Basic tips on how to move the food.
What’s the ideal stripping cadence? Mostly, it depends on the species you’re seeking and the fly pattern you’re using.
First, the basics: Learn to use both your stripping hand and rod hand correctly.
In essence, the index finger (sometimes the middle finger, too) of your rod hand serves as a stripping guide through which you pull fly line to strip the fly.
Many bass and panfish anglers manipulate the fly with the rodtip, but in salt water, you should strive to keep your rodtip pointed straight at the fly, to avoid slack line which can hinder hooksets. (A Passion for Tarpon author Andy Mill makes a good case for a little “rod shake” when fishing flies built with marabou or rabbit strip: “I slide the fly forward . . .with a long, smooth stroke with my stripping hand. But I create the undulating movement I want my fly to make with my rodtip through my rod hand.”) For most situations in salt water, your stripping hand alone will suffice.
After casting, I lower my rodtip to the surface of the water (with sinking lines, just barely into the water). To move the fly, I grasp my fly line between the thumb and index finger of my stripping hand immediately behind the index finger of my rod hand. When I strip, I apply slight tension to the line by squeezing together my index and next finger. This keeps my fly line “in check” between strips so that in the event a fish makes a grab while the fly is motionless, it doesn’t simply pull out loose line before I can re-grab the line to strip again. Another option is to snub the line between your index finger and the underside of the rod grip. Either method keeps you tight to the fly, and you will detect those subtle pickups as well as be in good position to apply a solid strip-strike to set the hook.
This is good habit whether you are sight-casting or blind-casting, and particularly when allowing a fly to sink deep before starting to strip. I have watched a partner cast a fly with a sinking line and stand there with his hand at his side only to have a fish eat and pull two feet of loose fly line before he reacted. Result: lost fish.
General Stripping Cadences
>Snook and tarpon under bridges at night: I normally cast down and across the current. When I strip my fly, I make mostly long draws, slow and even, 6-inch to 1-foot pulls on the line to swim the fly. Once downcurrent of my position, I keep the line snubbed (as described above) to allow the current to pull my fly along against a tight line.
>Dock lights for snook, tarpon or trout: Short, repeated inch-long strips get the job done. The fly looks like a minnow afraid for its life! Other times, slow, 3- to 4-inch draws work. Some nights, dead-drifts are best.
>Clouser Minnows, crab patterns and many bonefish shrimp patterns: Perfect examples of flies that get eaten on the free fall more often than not.
>On the flats: Too many of us strip too much and too fast for bonefish, redfish and permit. In water over a foot deep where mostly cruising fish are encountered, gauge the traveling speed of the fish, get the fly in the fish’s path, “bump” the fly slightly to get the fish’s attention and then, stop!

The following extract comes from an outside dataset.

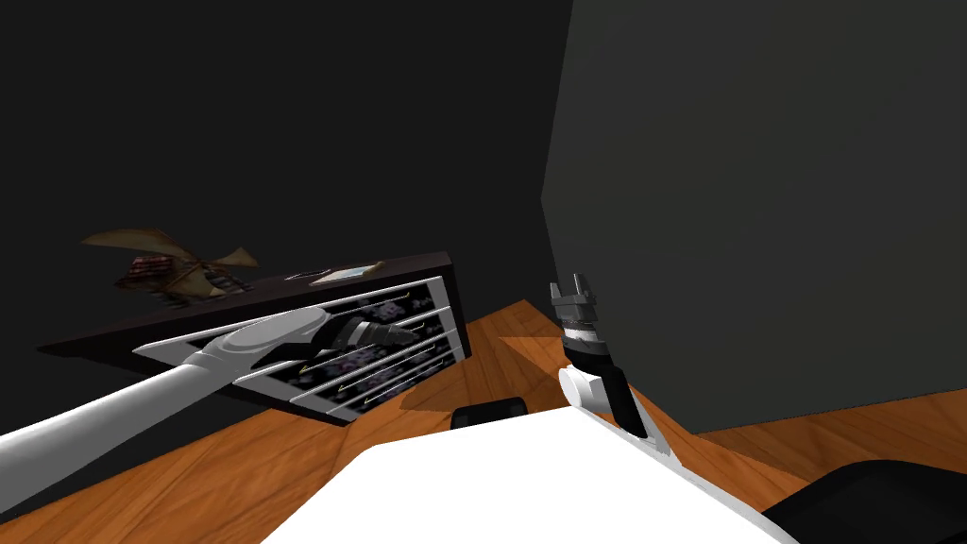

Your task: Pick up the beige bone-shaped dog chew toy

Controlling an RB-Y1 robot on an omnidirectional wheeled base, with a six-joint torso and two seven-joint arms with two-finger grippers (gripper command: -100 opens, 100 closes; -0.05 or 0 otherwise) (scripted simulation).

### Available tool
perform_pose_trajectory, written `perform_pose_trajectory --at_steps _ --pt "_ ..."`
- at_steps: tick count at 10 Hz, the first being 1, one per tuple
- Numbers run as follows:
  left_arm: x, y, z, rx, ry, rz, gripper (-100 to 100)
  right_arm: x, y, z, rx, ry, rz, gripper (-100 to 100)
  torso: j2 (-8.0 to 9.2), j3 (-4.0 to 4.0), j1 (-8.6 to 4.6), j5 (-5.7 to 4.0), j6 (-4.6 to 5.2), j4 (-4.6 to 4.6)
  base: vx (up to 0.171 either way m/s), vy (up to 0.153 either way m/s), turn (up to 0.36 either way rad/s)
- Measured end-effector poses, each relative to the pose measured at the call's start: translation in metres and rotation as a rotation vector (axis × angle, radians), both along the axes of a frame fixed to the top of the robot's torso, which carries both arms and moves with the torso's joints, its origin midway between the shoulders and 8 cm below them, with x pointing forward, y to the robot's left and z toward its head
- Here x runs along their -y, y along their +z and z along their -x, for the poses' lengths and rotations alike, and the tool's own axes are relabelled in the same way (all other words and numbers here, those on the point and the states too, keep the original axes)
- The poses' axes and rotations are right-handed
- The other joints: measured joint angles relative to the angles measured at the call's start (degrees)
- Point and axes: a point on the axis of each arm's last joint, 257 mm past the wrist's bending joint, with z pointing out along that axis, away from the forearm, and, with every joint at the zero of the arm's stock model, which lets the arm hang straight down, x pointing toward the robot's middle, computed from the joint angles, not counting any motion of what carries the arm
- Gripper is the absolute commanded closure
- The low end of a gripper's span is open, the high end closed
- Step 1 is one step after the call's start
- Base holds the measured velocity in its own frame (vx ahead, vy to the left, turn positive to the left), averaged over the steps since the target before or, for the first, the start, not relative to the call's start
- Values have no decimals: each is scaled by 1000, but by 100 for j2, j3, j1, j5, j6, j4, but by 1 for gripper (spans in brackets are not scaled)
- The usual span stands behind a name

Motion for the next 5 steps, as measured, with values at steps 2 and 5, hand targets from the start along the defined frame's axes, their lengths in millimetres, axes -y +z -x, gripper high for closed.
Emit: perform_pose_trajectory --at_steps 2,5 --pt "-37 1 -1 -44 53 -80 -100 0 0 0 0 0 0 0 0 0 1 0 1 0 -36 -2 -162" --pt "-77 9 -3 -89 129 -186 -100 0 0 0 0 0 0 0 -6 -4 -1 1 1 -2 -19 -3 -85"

Let the fly drop. On the flats, most fish are accustomed to prey that dashes to bottom in an attempt to burrow in sand or mud, or hide in seagrass. If the pursuing fish lowers its head and puts on the brakes, or “lights up,” make a long draw on the line. If you come tight, strip strike without moving the rodtip much.
In the event that a flats fish is cruising along at a good clip, your best bet is too get the fly in its path, and then strip to match the fish’s forward speed.
>Pompano, mackerel and other speedy fish: Fast, erratic stripping can seal the deal. Quick, 6-inch to 1-foot pulls are great for macks, but in the case of pompano, think like a jig fisherman. Make two or three fast 6-inch pulls, and then pause to allow a weighted fly to sink. Pomps hits jigs on the free-fall, so expect this to happen with a fly, too.